Reflection and Evaluation

  • How and where will you display the “landscape installation”? Try hanging it in different places in your school and room and observe how it changes that space
  • Brainstorm titles for your “landscape installation.”
  • Debate whether or not artists should create their work alone or with others. What are the advantages and disadvantages of working individually and collaboratively?
  • Compare You with still-life paintings of flowers, for example Still Life with Flowers in a Vase (1617) by Christoffel van den Berghe and Sunflowers (1888 or 1889) by Vincent van Gogh (at the Philadelphia Museum of Art).
  • Write a paragraph about what you learned from working collaboratively with other students on an artwork.

National Standards

  • Content Standard #1 (Understanding and applying media, techniques, and processes)
  • Content Standard #2 (Using knowledge of structures and functions)
  • Content Standard #3 (Choosing and evaluating a range of subject matter, symbols, and ideas)
  • Content Standard #4 (Reflecting upon and assessing the characteristics and merits of their work and the work of others)
  • Content Standard #5 (Making connections between visual arts and other disciplines)

Vocabulary

  • Landscape installation: An environmental work of art that depicts a scene in nature.
  • Installation: An ensemble or environment, sometimes created for a particular gallery or outdoor site that provides the experience of being surrounded by art.
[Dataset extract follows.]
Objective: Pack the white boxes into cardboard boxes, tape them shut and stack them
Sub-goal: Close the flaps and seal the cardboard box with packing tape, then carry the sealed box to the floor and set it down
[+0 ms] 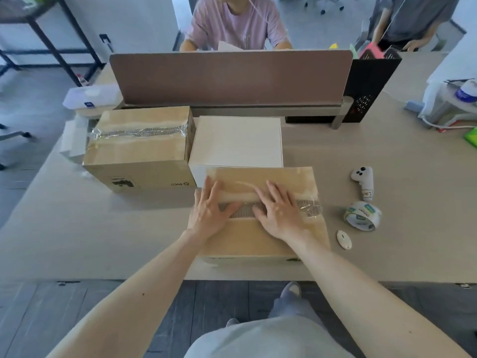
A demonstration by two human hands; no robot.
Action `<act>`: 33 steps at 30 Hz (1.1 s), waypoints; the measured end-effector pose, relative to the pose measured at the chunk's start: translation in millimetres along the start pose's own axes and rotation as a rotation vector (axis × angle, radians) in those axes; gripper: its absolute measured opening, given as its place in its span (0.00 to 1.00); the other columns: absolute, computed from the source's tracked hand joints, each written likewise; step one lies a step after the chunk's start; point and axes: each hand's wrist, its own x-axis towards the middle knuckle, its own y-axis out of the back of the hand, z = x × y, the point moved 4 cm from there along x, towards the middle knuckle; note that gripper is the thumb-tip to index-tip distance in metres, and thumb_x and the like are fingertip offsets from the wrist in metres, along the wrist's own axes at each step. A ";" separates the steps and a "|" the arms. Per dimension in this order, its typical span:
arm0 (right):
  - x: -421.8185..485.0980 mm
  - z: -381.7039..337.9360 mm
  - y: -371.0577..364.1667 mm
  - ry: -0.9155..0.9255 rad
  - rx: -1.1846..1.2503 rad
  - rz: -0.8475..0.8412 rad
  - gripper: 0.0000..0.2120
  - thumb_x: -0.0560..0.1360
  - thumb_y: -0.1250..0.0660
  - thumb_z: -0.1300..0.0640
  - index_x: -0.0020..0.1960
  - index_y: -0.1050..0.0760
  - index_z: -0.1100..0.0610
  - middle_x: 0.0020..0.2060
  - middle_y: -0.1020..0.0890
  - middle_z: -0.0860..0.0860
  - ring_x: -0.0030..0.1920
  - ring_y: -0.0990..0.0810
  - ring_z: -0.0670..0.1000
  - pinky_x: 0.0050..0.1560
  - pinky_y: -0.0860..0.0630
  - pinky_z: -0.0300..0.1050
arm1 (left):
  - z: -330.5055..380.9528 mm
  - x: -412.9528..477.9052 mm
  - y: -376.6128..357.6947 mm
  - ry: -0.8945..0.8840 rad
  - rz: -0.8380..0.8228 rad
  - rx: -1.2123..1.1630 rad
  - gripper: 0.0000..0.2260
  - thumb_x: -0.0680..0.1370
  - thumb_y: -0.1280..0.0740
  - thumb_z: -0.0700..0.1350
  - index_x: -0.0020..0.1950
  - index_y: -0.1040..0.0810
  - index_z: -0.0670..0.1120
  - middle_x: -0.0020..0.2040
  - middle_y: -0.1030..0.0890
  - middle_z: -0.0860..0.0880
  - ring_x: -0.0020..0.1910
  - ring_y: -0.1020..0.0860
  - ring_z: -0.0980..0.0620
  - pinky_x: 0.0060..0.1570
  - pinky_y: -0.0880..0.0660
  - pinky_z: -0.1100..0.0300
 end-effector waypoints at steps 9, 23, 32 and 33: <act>-14.6 61.1 15.2 -0.383 0.078 -0.022 0.41 0.77 0.50 0.30 0.80 0.61 0.49 0.79 0.62 0.51 0.79 0.62 0.53 0.77 0.49 0.58 | -12.0 1.0 -0.2 0.257 -0.102 -0.246 0.50 0.72 0.33 0.70 0.81 0.60 0.51 0.72 0.30 0.38 0.69 0.30 0.35 0.65 0.31 0.43; 2.4 118.4 -4.0 -0.431 1.146 -0.040 0.64 0.62 0.18 0.48 0.78 0.66 0.44 0.72 0.29 0.49 0.69 0.28 0.47 0.68 0.31 0.49 | -17.7 6.1 -1.8 0.372 -0.054 -0.412 0.42 0.67 0.25 0.67 0.75 0.41 0.60 0.55 0.21 0.59 0.58 0.23 0.51 0.52 0.28 0.57; 5.7 120.6 -2.4 -0.513 1.176 -0.269 0.18 0.58 0.19 0.41 0.37 0.17 0.53 0.37 0.16 0.47 0.39 0.20 0.47 0.41 0.26 0.37 | -26.7 10.1 -3.8 0.519 -0.116 -0.384 0.37 0.55 0.26 0.77 0.57 0.23 0.59 0.51 0.16 0.57 0.54 0.18 0.53 0.59 0.22 0.48; 3.0 117.9 5.8 -0.533 1.127 -0.235 0.18 0.63 0.20 0.41 0.39 0.19 0.53 0.38 0.17 0.47 0.40 0.20 0.48 0.46 0.27 0.40 | -26.2 9.0 -2.5 0.549 -0.148 -0.352 0.39 0.53 0.28 0.80 0.57 0.21 0.59 0.52 0.16 0.56 0.54 0.18 0.51 0.59 0.22 0.48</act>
Because many installations are temporary, often only photographs or videos remain to document their existence.
  • Still life: A work of art that represents objects, for example, bottles, bowls, books, flowers, and fruit.

Curriculum Connections

  • Language Arts
    Read Xochitl and the Flowers, Xóchital, la Niña de las Flores by Jorge Argueta and illustrated by Carl Angel. Discuss the role of flowers in the life of the Flores’ family. Write about a time when a flower or flowers were important to you or your family.
  • Math
    Figure out a way of estimating how many flowers there are in You.
  • Social Studies
    Research what various flowers symbolize in different cultures, for example China, Japan, Mexico, Europe, and the United States. Make an illustrated chart.
  • Science
    Learn what flowers bloom in Philadelphia and the surrounding areas during each month of the year. Identify the parts of flowers.
  • Art
    Research the life and work of Maria Sibylla Merian, an adventurous Dutch artist and naturalist born in 1647 who traveled to South America to create detailed drawings and engravings of flowers and insects. Use colored pencils to make a detailed drawing of a single flower.